W. German peace movement shows strength, tries to settle quarrels

The most crucial peace movement in Europe--the West German one-- is alive and well, as the first antinuclear Easter marches here since the 1960s have shown.

Some 150,000 people (according to the organizers, or half that number, according to police) braved cold weather and pouring rain in six localities to reject new American missiles in Western Europe, call for arms reductions in both the East and West, and oppose US intervention in Central America.

Simultaneously, the Easter weekend showed the other German peace movement--in the East--struggling to stay alive. Its most authoritative leader and towering moral figure, dissident physicist Robert Havemann, died April 10.

And the recent official ban on any spontaneous peace movement induced East German churches to issue their first common pastoral Easter statement in half a dozen years. The churches urged the East Berlin government not to ''criminalize'' the fledgling peace movement that has arisen among young Christians.

The West German Easter marches, the first demonstrations here since last October's impressive turnout of 250,000, were the first test of the peace movement's strength since the opening of US-Soviet negotiations in Geneva on intermediate range nuclear forces (INF), the declaration of martial law in Poland, and Soviet President Leonid Brezhnev's proposal of an East-West moratorium on all new European nuclear weapons.

In addition, the Easter marches were the first demonstrations since the ban on the East German peace movement, the rise of an antinuclear movement in the United States, and the falling out between several West German antinuclear groups over communist influence in the recent planning meeting for the big demonstration to be held during President Reagan's visit in June.

Observers tend to think many of these developments have dampened the West German antinuclear movement to some extent. It had already gathered so much momentum by the high point of the October Bonn demonstration, however, that the various developments may have merely decelerated and not reversed the movement's growth.

Reagan's peace speech of Nov. 18 expressing willingness to go to the Geneva negotiations and present an INF ''zero option'' effectively stole the peace initiative for the moment from Brezhnev, who visited Bonn a few days later. But it failed to convince West German antinuclear activists--who are very suspicious of the US--of America's peaceful intentions.

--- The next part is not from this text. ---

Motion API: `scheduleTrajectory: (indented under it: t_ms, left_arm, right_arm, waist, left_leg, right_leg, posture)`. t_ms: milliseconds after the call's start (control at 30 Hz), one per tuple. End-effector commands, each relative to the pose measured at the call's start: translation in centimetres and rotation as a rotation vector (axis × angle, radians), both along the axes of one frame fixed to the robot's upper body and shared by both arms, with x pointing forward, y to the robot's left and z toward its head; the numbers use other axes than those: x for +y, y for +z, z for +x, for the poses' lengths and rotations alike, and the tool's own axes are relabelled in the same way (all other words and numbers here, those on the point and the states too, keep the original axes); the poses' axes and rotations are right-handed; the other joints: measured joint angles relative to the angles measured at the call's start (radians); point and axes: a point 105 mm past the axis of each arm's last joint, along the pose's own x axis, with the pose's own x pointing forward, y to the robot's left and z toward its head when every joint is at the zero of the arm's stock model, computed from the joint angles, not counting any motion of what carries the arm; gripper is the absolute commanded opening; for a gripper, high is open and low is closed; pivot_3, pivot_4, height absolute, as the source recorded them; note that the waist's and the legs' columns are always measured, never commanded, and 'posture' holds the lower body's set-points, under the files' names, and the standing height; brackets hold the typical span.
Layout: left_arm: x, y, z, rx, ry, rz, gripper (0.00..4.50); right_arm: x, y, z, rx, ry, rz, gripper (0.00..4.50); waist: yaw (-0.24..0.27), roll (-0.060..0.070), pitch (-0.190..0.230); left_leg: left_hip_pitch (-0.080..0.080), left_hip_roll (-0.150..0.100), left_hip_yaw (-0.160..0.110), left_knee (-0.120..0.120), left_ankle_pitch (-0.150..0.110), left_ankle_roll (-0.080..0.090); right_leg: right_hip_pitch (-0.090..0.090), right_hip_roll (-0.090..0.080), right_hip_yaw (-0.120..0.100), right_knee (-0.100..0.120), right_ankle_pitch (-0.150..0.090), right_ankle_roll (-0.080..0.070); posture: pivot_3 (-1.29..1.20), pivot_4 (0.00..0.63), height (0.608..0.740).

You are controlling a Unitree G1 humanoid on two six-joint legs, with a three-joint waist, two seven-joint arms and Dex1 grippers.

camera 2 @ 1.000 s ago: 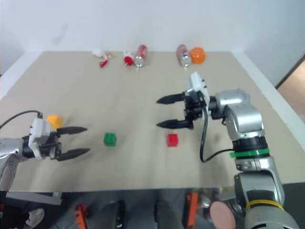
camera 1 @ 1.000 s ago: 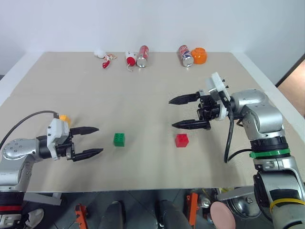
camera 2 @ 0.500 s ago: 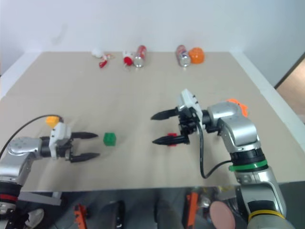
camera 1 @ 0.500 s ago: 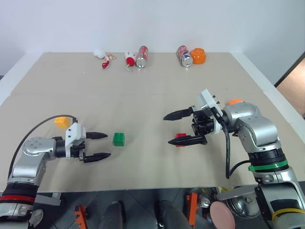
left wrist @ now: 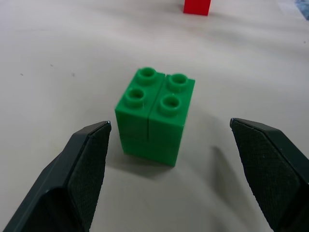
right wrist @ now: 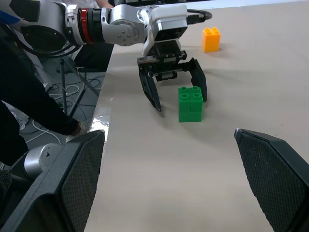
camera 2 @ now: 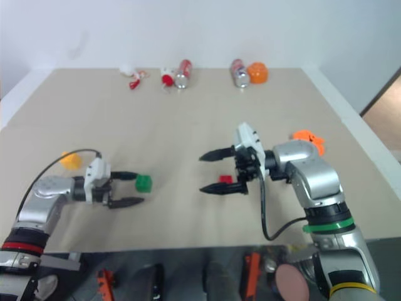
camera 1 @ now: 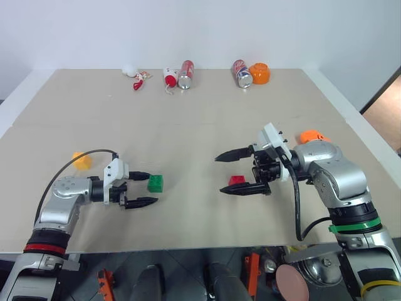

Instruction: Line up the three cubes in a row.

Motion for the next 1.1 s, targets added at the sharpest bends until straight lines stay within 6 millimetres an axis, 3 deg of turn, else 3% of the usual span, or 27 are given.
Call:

It is not yet clear if it gave pause to any of those fringe demonstrations that joined the Bonn protest largely because it was the modish thing to do.

Similarly, the declaration of martial law in Poland has triggered some quarrels within the more than 700 disparate West German antinuclear groups. Most dramatically, some leading members of the environmentalist Green Party have recently dissociated themselves from the slogans on Polish and East German issues adopted for the June protest.

They have accused the minority of communists within the peace movement of having manipulated the organizing meeting to water down support for Solidarity trade union members. They have withheld support altogether for banned East German peace activists.

The Young Socialists--the youth wing of the Social Democratic Party, which opposes its own party and government on the issue of new NATO missile deployments in the mid-80s--have reluctantly followed the Greens' lead in dissociating themselves from the organization of the June protest. They still intend to participate, however, subject to a final decision in early May.

They have found nothing wrong with the weak June protest slogans on Polish suppression of Solidarity and the Soviet occupation of Afghanistan, but they say their own slogans will go further on several issues.

It is not yet clear how much the quarrels might weaken the peace movement. The Greens are currently being sharply cricitized by other activists for ''splitting'' the movement--a serious charge in a movement in which the feeling of solidarity and togetherness is all-important.